*EXERCISE BRIEF*: Keep only the lines of the listing that include the word "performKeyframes", and copy them.

-- -- --

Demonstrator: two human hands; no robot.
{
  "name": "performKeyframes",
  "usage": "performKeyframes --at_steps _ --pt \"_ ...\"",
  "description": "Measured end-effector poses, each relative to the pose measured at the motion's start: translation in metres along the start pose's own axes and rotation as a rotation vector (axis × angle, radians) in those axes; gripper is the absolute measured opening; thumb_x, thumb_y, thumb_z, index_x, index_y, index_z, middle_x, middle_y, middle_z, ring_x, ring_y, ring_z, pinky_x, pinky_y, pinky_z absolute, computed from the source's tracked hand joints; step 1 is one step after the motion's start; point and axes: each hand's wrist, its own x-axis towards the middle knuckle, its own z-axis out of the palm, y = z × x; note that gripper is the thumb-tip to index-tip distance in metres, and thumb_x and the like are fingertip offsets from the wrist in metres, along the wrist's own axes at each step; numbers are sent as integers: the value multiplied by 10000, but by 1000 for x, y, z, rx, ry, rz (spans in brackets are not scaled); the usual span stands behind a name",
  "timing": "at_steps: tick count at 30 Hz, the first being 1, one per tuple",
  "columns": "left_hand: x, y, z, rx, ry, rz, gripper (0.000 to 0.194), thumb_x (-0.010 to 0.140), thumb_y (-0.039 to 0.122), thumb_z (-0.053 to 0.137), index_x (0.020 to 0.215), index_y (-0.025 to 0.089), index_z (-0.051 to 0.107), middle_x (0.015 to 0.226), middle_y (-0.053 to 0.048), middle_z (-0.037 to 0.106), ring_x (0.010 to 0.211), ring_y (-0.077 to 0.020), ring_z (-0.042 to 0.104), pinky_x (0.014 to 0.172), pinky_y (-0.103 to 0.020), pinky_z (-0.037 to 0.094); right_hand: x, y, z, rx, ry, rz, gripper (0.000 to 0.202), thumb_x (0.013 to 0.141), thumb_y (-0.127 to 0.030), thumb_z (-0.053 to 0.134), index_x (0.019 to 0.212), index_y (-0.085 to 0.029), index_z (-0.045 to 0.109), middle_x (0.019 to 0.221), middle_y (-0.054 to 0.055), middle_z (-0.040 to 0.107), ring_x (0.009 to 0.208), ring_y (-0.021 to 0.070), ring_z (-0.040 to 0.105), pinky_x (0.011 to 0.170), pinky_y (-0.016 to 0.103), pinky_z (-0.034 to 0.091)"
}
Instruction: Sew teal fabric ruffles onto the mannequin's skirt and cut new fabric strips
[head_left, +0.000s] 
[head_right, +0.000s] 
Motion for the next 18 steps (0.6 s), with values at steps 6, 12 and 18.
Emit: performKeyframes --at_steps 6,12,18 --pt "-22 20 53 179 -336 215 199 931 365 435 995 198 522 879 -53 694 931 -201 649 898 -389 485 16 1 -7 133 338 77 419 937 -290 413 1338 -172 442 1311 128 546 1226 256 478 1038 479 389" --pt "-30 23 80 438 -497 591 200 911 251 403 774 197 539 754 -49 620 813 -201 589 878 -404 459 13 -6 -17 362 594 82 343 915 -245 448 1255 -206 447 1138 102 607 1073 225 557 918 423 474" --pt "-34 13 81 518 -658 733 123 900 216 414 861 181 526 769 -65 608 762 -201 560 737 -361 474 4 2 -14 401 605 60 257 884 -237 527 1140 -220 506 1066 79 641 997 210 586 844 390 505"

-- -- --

*RESULT OF THIS EXERCISE*:
  "name": "performKeyframes",
  "usage": "performKeyframes --at_steps _ --pt \"_ ...\"",
Emit: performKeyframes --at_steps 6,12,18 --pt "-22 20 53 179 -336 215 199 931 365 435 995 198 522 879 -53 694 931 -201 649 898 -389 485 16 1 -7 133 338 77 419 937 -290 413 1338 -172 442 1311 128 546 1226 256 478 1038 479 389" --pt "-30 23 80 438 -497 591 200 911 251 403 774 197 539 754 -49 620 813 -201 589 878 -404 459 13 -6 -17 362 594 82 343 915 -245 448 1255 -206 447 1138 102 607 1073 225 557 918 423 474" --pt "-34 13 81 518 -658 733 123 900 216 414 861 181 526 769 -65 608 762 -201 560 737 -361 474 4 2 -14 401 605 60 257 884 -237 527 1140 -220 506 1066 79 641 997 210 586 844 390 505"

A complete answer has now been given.